**WORK INSTRUCTIONS:** Line by line, retype the material with nothing left out.

START DATA EXTRACT

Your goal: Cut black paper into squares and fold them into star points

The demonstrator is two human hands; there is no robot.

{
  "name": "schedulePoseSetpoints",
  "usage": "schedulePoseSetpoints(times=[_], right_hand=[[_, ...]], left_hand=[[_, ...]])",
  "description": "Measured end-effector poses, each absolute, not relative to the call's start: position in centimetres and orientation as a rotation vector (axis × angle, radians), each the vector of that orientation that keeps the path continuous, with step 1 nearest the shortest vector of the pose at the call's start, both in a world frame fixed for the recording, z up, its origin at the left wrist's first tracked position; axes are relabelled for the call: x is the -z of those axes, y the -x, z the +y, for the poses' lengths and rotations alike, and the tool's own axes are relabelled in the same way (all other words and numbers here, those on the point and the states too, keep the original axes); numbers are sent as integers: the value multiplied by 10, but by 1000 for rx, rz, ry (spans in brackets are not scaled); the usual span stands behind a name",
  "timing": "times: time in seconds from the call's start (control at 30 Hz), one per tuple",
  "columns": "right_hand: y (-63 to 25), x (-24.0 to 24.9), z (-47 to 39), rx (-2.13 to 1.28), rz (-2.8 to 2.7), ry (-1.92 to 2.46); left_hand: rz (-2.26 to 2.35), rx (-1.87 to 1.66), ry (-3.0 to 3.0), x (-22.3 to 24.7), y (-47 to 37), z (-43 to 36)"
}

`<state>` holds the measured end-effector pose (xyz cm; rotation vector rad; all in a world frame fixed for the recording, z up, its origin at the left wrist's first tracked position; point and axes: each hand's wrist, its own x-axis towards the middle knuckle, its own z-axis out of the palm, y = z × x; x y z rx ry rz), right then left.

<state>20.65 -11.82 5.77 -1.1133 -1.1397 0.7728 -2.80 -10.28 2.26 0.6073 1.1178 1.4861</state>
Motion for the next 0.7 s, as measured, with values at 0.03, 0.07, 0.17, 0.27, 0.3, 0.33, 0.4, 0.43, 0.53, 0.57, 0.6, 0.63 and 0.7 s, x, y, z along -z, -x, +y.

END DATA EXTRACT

**WORKED SOLUTION:**
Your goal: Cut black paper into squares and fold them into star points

The demonstrator is two human hands; there is no robot.

{
  "name": "schedulePoseSetpoints",
  "usage": "schedulePoseSetpoints(times=[_], right_hand=[[_, ...]], left_hand=[[_, ...]])",
  "description": "Measured end-effector poses, each absolute, not relative to the call's start: position in centimetres and orientation as a rotation vector (axis × angle, radians), each the vector of that orientation that keeps the path continuous, with step 1 nearest the shortest vector of the pose at the call's start, both in a world frame fixed for the recording, z up, its origin at the left wrist's first tracked position; axes are relabelled for the call: x is the -z of those axes, y the -x, z the +y, for the poses' lengths and rotations alike, and the tool's own axes are relabelled in the same way (all other words and numbers here, those on the point and the states too, keep the original axes); numbers are sent as integers: the value multiplied by 10, but by 1000 for rx, rz, ry (spans in brackets are not scaled); the usual span stands behind a name",
  "timing": "times: time in seconds from the call's start (control at 30 Hz), one per tuple",
  "columns": "right_hand: y (-63 to 25), x (-24.0 to 24.9), z (-47 to 39), rx (-2.13 to 1.28), rz (-2.8 to 2.7), ry (-1.92 to 2.46); left_hand: rz (-2.26 to 2.35), rx (-1.87 to 1.66), ry (-3.0 to 3.0), x (-22.3 to 24.7), y (-47 to 37), z (-43 to 36)"
}

`<state>` holds the measured end-effector pose (xyz cm; rotation vector rad; all in a world frame fixed for the recording, z up, its origin at the left wrist's first tracked position; point and axes: each hand's wrist, its own x-axis towards the middle knuckle, its own z-axis out of the palm, y = z × x; x y z rx ry rz), right then left.

<state>20.65 -11.82 5.77 -1.1133 -1.1397 0.7728 -2.80 -10.28 2.26 0.6073 1.1178 1.4861</state>
Motion for the next 0.7 s, as measured, with values at 0.03, 0.07, 0.17, 0.27, 0.3, 0.33, 0.4, 0.43, 0.53, 0.57, 0.6, 0.63 and 0.7 s, x, y, z along -z, -x, +y.

This exercise is complete.